Leaving pictures aside, restate exactly the lines of the data below, from the first one through the line that contains "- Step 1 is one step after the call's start".

START Recorded information

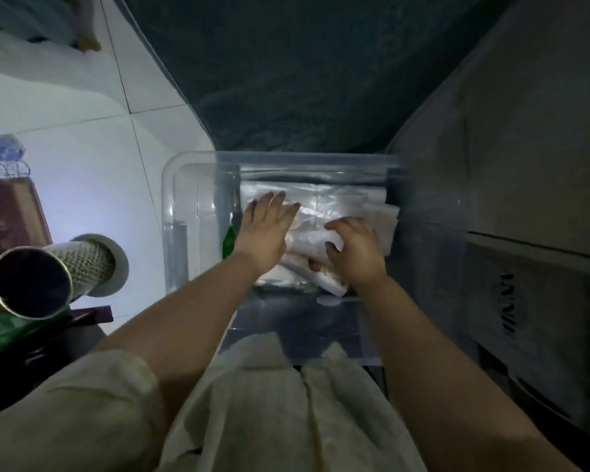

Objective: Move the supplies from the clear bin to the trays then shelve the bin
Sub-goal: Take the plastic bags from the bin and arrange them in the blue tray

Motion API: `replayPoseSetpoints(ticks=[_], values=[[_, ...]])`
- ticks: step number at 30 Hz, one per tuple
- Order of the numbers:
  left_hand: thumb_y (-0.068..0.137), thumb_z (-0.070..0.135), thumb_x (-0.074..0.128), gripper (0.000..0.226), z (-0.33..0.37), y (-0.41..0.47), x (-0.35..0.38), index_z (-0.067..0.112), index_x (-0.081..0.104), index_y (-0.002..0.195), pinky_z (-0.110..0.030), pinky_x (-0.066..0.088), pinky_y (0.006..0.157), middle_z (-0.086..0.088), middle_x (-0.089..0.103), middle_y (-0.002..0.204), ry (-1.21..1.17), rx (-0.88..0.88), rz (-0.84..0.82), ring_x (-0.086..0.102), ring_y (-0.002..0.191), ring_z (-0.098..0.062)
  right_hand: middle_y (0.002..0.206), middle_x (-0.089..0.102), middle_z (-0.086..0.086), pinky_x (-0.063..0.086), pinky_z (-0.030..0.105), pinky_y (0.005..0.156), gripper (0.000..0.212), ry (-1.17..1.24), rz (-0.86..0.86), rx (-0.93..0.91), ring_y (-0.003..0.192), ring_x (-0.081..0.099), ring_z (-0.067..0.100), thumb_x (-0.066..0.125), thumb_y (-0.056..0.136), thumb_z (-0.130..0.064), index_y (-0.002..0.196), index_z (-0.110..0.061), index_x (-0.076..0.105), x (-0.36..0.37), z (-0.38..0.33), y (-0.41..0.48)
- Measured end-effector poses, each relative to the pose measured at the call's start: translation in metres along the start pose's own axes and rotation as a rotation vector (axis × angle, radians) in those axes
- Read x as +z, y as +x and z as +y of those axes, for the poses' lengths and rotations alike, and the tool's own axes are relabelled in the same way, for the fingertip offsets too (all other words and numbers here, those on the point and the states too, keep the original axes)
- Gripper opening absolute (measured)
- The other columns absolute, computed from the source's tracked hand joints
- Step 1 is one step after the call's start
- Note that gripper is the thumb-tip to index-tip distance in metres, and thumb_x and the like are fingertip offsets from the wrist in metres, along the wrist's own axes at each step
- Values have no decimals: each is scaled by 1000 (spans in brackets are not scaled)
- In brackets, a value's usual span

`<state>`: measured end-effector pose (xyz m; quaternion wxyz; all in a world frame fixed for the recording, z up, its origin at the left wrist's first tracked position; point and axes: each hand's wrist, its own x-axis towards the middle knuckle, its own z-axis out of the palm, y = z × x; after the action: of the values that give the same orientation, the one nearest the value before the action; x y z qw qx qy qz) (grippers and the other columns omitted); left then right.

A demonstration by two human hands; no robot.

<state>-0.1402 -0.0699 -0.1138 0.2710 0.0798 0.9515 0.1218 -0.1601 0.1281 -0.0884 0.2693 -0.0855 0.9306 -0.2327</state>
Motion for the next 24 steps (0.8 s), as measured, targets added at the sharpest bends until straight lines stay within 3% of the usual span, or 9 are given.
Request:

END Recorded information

Written answer
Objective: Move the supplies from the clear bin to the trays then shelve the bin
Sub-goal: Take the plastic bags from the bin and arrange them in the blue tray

Motion API: `replayPoseSetpoints(ticks=[_], values=[[_, ...]])`
- ticks: step number at 30 Hz, one per tuple
- Order of the numbers:
  left_hand: thumb_y (-0.068..0.137), thumb_z (-0.070..0.135), thumb_x (-0.074..0.128), gripper (0.000..0.226), z (-0.33..0.37), y (-0.41..0.47), x (-0.35..0.38), index_z (-0.067..0.112), index_x (-0.081..0.104), index_y (-0.002..0.195), pinky_z (-0.110..0.030), pinky_x (-0.066..0.088), pinky_y (0.006..0.157), middle_z (-0.086..0.088), middle_x (-0.089..0.103), middle_y (-0.002..0.204), ry (-1.21..1.17), rx (-0.88..0.88), rz (-0.84..0.82), ring_x (-0.086..0.102), ring_y (-0.002..0.191), ring_z (-0.098..0.062)
  right_hand: middle_y (0.002..0.206), middle_x (-0.089..0.102), middle_z (-0.086..0.086), pinky_x (-0.063..0.086), pinky_z (-0.030..0.105), pinky_y (0.005..0.156), gripper (0.000..0.212), ry (-1.17..1.24), rz (-0.86..0.86), rx (-0.93..0.91), ring_y (-0.003..0.192), ring_x (-0.081..0.099), ring_z (-0.067..0.100), thumb_x (-0.066..0.125), thumb_y (-0.056..0.136), thumb_z (-0.130..0.064), index_y (-0.002..0.196), index_z (-0.110..0.061), index_x (-0.076..0.105), x (-0.36..0.37), z (-0.38..0.33), y (-0.41..0.48)
- Measured end-effector poses, each relative to the pose measured at the call's start: translation in metres along the start pose's own axes and rotation as a rotation vector (axis × angle, radians) in those axes
- Read x as +z, y as +x and z as +y of those axes, for the poses' lengths and rotations alike, and the tool's own axes are relabelled in the same way, for the fingertip offsets too (all other words and numbers here, those on the point and the states too, keep the original axes)
- Gripper opening absolute (measured)
- The other columns absolute, computed from the source's tracked hand joints
- Step 1 is one step after the call's start

This answer requires nothing further.